To solve the problem, we need to determine the frequency of the simple harmonic motion (SHM) for a particle of mass \( m \) moving along the x-axis with a given potential energy \( U(x) = a + b x^2 \), where \( a \) and \( b \) are positive constants. ### Step-by-Step Solution: 1. **Identify the Potential Energy Function:** The potential energy is given as: \[ U(x) = a + b x^2 \] 2. **Calculate the Force Acting on the Particle:** The force \( F \) acting on the particle can be derived from the potential energy using the relation: \[ F = -\frac{dU}{dx} \] First, we differentiate \( U(x) \) with respect to \( x \): \[ \frac{dU}{dx} = \frac{d}{dx}(a + b x^2) = 0 + 2b x = 2b x \] Therefore, the force is: \[ F = -2b x \] 3. **Relate Force to Acceleration:** According to Newton's second law, the force can also be expressed as: \[ F = m a \] where \( a \) is the acceleration of the particle.

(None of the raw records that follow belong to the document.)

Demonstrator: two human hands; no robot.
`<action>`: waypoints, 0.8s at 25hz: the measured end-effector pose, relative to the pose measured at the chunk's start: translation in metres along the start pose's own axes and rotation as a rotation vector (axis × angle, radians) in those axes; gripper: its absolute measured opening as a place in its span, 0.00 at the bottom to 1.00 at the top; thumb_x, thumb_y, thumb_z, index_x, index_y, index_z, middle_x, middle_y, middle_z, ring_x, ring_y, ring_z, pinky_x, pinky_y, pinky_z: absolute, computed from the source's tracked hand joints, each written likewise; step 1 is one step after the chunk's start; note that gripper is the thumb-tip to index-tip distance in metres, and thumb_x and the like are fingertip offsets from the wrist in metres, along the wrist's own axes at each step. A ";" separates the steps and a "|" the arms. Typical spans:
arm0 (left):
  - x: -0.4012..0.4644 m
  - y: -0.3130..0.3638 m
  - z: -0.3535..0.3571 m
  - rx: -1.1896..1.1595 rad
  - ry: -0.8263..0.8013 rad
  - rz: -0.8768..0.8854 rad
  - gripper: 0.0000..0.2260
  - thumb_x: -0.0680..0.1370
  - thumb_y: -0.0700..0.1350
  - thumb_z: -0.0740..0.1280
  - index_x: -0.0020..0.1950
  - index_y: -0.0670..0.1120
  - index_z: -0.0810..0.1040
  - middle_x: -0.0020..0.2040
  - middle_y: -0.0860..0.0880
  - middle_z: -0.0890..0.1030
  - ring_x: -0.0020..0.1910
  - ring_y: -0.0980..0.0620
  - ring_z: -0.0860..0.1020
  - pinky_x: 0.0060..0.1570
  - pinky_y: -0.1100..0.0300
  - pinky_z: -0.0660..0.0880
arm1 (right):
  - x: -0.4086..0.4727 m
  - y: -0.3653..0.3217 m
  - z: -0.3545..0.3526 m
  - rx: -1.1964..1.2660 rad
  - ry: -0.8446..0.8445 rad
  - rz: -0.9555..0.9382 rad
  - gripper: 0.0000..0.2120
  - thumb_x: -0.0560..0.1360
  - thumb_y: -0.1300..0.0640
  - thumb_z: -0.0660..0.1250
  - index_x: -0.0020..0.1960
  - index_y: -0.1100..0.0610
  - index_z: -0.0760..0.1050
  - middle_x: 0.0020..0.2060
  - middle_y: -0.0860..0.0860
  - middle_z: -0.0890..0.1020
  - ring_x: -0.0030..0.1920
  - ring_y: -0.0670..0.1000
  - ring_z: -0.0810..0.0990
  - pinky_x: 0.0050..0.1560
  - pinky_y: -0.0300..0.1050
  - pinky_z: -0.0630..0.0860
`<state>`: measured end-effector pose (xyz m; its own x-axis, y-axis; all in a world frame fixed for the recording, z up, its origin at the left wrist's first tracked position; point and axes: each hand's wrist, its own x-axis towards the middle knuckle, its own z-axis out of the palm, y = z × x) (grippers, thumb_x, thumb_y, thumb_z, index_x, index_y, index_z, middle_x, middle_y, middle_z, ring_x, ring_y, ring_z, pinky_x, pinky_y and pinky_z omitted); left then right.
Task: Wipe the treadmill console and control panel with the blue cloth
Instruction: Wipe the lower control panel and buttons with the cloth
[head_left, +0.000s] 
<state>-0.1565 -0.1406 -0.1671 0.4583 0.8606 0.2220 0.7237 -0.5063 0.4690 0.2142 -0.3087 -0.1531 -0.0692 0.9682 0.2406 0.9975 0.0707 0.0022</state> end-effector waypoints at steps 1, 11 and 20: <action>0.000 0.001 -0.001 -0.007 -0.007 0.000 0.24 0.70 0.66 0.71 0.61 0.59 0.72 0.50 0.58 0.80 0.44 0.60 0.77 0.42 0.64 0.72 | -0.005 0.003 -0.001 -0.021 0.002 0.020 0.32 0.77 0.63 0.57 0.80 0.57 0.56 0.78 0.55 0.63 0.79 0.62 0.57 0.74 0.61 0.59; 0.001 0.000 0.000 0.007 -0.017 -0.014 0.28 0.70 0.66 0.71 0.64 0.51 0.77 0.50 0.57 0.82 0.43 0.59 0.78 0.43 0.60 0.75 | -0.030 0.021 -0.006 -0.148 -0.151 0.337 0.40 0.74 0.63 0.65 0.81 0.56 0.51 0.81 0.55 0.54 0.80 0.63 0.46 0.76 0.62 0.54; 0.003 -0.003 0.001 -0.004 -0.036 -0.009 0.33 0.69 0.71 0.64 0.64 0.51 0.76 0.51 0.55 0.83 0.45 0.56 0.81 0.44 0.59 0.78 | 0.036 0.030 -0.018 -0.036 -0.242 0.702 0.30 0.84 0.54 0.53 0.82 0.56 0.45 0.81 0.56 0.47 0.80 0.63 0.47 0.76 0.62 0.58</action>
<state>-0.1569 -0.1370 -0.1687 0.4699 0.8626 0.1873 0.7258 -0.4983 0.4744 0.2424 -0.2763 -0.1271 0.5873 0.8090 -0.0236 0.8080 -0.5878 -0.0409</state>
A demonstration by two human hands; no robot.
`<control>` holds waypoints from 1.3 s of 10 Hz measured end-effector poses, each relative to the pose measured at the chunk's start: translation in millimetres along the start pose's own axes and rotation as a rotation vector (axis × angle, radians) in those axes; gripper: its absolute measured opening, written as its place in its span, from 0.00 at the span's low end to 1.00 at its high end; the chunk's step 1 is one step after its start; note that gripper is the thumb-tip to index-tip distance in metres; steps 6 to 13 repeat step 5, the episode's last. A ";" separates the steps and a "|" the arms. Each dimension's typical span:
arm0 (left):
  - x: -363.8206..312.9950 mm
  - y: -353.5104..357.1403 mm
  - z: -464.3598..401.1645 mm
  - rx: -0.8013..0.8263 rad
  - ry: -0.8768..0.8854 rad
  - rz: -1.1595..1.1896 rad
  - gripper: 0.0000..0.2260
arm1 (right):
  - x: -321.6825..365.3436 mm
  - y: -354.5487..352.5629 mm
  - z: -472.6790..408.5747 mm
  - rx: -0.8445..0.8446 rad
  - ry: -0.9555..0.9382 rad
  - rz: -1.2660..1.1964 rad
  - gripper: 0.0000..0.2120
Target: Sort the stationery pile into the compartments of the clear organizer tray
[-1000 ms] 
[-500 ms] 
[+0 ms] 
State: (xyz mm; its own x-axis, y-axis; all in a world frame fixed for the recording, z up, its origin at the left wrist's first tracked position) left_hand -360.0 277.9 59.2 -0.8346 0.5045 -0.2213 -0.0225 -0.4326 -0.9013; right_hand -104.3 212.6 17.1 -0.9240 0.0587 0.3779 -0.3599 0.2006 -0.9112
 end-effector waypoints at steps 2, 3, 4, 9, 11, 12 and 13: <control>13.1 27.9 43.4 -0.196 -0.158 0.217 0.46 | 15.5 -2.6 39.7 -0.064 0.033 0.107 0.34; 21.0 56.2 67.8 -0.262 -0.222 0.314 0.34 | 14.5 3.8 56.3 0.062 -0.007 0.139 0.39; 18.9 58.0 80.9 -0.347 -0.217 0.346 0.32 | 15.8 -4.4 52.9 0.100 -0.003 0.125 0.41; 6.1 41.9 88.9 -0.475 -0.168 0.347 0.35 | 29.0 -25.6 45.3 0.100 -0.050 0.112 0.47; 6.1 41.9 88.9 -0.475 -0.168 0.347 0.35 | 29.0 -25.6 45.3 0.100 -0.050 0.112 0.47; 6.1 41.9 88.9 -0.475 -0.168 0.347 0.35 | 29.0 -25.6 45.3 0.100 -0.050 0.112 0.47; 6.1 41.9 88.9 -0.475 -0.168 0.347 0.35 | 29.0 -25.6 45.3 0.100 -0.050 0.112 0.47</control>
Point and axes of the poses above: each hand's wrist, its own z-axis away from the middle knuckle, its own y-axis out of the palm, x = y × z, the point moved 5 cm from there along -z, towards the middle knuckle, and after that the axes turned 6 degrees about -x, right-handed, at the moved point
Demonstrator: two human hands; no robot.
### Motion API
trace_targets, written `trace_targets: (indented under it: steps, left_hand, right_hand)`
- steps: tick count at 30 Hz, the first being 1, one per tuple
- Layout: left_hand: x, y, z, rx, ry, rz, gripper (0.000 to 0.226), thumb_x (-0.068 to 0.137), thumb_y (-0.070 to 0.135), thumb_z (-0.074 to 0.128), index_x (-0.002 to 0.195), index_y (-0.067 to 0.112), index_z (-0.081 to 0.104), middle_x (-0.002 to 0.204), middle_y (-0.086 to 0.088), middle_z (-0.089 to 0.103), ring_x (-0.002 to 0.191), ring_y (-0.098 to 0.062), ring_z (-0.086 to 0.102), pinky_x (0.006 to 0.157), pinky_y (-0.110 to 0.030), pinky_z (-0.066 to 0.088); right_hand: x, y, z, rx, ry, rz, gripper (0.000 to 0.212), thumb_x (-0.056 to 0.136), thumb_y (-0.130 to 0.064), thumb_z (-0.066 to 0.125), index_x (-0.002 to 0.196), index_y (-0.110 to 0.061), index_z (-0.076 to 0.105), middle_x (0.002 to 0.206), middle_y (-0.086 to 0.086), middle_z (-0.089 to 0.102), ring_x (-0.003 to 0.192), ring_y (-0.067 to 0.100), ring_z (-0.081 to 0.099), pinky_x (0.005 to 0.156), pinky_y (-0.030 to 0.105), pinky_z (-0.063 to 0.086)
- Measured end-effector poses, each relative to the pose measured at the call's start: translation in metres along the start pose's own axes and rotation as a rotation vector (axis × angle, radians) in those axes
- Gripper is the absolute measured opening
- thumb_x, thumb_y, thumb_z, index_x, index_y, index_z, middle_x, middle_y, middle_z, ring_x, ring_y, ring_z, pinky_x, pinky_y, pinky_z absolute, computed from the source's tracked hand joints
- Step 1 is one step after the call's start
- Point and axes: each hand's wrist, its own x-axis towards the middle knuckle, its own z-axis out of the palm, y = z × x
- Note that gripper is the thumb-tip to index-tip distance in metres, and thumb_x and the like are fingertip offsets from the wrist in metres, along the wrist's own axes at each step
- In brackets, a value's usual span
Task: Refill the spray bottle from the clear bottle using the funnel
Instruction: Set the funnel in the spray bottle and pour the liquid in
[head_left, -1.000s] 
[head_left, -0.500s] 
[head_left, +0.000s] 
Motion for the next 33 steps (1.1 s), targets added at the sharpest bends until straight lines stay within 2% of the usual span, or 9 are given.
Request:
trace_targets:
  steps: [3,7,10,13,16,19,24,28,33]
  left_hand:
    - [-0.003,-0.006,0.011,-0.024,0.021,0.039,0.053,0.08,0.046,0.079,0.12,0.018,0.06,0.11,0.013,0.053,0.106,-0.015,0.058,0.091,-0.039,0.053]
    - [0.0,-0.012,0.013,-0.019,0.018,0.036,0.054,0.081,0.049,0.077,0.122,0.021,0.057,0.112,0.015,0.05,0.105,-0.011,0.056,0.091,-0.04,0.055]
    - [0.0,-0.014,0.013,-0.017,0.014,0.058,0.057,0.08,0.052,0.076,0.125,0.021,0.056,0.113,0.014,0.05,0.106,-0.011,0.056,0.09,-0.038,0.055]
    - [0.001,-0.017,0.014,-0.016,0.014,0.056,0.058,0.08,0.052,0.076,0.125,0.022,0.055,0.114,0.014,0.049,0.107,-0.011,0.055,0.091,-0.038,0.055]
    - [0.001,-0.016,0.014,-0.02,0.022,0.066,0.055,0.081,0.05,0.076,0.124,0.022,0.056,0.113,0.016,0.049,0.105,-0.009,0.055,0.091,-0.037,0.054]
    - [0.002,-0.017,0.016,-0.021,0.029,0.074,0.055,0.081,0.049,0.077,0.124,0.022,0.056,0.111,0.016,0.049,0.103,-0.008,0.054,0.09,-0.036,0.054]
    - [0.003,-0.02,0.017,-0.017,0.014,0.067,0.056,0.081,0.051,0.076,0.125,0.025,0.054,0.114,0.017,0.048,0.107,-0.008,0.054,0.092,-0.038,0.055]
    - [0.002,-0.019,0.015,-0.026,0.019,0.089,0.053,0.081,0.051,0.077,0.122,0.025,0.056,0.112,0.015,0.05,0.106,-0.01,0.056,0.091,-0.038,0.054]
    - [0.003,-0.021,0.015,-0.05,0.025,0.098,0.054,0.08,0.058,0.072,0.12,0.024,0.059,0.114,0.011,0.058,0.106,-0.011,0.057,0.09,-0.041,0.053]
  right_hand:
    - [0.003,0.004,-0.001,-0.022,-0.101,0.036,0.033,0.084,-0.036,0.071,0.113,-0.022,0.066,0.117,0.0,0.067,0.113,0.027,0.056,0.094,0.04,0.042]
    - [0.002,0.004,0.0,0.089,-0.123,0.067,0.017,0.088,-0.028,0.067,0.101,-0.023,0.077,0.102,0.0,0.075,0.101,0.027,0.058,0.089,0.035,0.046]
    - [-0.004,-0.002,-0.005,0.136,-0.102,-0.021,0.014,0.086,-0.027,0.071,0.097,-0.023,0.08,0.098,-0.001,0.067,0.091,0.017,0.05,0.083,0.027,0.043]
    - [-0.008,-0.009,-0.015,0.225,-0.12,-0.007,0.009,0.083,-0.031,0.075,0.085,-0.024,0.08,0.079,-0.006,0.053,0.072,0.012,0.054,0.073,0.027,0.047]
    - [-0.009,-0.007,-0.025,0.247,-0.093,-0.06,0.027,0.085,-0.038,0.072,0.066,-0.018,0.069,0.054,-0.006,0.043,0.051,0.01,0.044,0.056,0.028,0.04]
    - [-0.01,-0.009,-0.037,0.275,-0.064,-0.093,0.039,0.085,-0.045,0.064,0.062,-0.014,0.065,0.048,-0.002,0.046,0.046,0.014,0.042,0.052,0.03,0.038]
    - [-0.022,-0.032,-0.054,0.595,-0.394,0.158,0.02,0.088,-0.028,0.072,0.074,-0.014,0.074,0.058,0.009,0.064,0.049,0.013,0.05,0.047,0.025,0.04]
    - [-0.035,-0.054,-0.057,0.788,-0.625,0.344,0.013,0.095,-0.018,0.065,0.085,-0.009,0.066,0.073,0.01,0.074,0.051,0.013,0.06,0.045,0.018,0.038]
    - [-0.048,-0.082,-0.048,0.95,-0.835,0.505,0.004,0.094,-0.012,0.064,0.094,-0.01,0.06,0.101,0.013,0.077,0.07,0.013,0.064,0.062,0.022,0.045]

Since \( a = \frac{d^2x}{dt^2} \), we can write: \[ m \frac{d^2x}{dt^2} = -2b x \] 4. **Formulate the Equation of Motion:** Rearranging the equation gives: \[ \frac{d^2x}{dt^2} + \frac{2b}{m} x = 0 \] This is the standard form of the equation for simple harmonic motion, which can be written as: \[ \frac{d^2x}{dt^2} + \omega^2 x = 0 \] where \( \omega^2 = \frac{2b}{m} \). 5. **Determine the Angular Frequency:** From the comparison, we find: \[ \omega = \sqrt{\frac{2b}{m}} \] 6. **Find the Frequency of SHM:** The frequency \( f \) of the simple harmonic motion is related to the angular frequency \( \omega \) by the formula: \[ f = \frac{\omega}{2\pi} \] Substituting for \( \omega \): \[ f = \frac{1}{2\pi} \sqrt{\frac{2b}{m}} \] ### Conclusion: The frequency of the simple harmonic motion is determined by the values of \( b \) and \( m \): \[ f = \frac{1}{2\pi} \sqrt{\frac{2b}{m}} \]